## [Exercise instructions]
Search the data for the word "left" and copy every line where it occurs.

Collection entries
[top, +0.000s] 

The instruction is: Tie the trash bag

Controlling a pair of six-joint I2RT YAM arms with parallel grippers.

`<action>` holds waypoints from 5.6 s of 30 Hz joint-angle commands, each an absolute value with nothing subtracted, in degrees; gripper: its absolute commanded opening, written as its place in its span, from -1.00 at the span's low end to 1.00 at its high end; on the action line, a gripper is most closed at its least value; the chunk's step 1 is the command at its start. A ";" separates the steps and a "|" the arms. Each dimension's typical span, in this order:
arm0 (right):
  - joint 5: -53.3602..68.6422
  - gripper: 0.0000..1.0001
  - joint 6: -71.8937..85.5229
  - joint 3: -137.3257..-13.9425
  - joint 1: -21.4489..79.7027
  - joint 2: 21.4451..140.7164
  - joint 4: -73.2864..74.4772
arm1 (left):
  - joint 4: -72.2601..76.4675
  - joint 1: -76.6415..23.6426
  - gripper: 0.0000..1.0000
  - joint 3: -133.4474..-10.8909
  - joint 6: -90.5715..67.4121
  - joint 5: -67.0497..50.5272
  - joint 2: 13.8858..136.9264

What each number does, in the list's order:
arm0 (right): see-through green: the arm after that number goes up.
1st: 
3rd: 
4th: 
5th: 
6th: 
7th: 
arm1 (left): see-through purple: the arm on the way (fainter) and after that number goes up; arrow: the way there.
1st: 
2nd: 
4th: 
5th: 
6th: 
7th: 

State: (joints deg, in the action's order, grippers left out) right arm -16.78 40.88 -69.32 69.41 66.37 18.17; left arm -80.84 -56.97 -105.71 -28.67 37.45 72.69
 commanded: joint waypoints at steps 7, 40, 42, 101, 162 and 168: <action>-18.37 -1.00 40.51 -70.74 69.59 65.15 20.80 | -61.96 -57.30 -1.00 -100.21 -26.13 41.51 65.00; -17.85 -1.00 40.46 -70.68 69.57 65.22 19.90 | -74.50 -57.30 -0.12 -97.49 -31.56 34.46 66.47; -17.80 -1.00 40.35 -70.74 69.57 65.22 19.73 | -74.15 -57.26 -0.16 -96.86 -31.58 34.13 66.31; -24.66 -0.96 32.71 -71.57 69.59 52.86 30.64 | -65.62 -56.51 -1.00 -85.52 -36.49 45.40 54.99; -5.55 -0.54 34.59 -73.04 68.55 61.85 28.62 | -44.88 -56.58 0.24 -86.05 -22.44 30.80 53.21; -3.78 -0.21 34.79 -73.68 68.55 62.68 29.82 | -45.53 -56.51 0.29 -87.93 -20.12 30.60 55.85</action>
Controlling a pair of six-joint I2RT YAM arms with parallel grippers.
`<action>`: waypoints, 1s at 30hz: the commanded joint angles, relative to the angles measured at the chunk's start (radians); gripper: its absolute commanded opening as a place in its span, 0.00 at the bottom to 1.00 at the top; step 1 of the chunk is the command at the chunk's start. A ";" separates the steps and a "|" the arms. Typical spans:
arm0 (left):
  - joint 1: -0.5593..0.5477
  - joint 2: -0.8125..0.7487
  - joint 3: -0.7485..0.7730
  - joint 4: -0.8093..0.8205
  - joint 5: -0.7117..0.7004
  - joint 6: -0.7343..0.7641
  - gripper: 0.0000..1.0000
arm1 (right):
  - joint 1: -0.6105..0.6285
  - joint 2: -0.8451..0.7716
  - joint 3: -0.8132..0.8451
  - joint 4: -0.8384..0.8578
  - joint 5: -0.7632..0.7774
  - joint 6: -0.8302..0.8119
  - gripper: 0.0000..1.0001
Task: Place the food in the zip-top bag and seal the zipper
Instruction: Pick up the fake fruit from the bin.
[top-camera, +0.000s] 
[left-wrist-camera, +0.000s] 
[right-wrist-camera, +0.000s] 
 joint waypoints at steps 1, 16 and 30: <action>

## [Task response]
arm1 (left):
arm1 (left): see-through purple: the arm on the way (fainter) and after that number goes up; arrow: the way there.
State: (joints deg, in the action's order, grippers left out) right arm -16.78 40.88 -69.32 69.41 66.37 18.17; left arm -80.84 -56.97 -105.71 -28.67 37.45 72.69
arm0 (left):
[left-wrist-camera, +0.000s] 

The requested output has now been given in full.